Intel has said payments it's made to manufacturers to get them to use its chips in their tablets were down to mistakes it made on price points for Atom devices - and it hopes to avoid doing the same with smartphones.
Earlier this week, CEO Brian Krzanich said Intel had made "good progress" in tablets after being slow to get into the market.
The company set a target of 40 million tablets incorporating its chips to be shipped this year, and has paid manufacturers to use its chips in the hope they'd continue to use them in the future, according to Reuters.
Chris Walker, Intel's head of tablets, said the company was now the number two processor supplier to tablets; multiple companies make chips using rival ARM's designs.

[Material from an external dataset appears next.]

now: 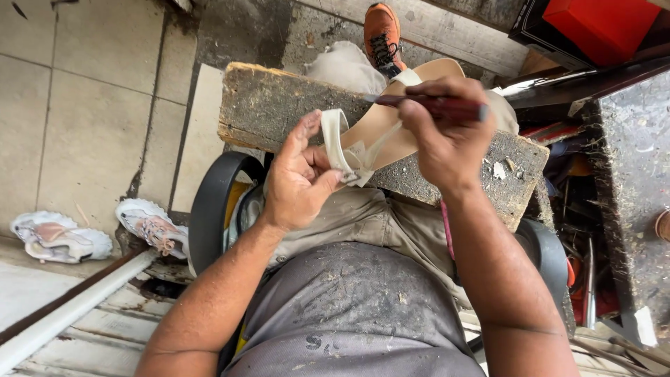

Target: The person uses a knife to scrape and clean the straps and sole of a white sandal. They then use a brush to sweep away debris from the sandal's surface and sole.

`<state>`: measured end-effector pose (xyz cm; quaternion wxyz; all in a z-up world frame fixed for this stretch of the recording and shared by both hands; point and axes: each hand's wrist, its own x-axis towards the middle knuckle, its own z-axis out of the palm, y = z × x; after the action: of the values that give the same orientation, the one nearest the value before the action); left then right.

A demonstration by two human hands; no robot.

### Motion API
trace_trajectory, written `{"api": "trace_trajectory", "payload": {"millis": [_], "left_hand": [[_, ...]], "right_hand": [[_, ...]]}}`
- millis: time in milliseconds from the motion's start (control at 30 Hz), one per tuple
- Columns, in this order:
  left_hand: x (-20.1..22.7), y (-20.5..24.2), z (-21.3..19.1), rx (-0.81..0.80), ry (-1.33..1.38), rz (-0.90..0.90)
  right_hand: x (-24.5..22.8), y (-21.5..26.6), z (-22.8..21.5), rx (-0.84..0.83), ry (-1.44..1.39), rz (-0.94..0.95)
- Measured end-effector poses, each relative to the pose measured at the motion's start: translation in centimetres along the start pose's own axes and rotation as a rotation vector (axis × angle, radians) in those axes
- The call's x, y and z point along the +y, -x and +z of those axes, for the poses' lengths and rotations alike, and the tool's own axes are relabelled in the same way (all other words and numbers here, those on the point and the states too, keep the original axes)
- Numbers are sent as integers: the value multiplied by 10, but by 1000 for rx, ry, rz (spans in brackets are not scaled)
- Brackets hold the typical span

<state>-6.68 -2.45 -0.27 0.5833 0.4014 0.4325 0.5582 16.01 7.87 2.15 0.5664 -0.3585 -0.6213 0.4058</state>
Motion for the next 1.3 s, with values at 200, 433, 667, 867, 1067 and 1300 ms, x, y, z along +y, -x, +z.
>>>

Speaking of the payments to help push Intel into tablets, Walker said he "would characterise our programme differently" than media reports have described it.
"When we started our original design points for Atom, we had designed it for performance, form factors and cost points that became out of sync with where the market was going," he told a media event at the Intel Developer Forum.
"What we decided to do was help work out any platform matters that came from the wrong design point," he said.
He added that Intel also contributes to "co-marketing" efforts with manufacturers - kicking money into the advertising pot "to bring an awareness to a very big tablet market that [having] Intel inside your devices does make a very big difference."
Intel has also trailed ARM rivals on smartphones, but Walker said efforts such as the SoFIA platform would help ensure that Intel covered all price points.
“I don’t want to do that with phones,” CEO Brian Krzanich told Re/Code earlier this week. “I would really like to avoid that.”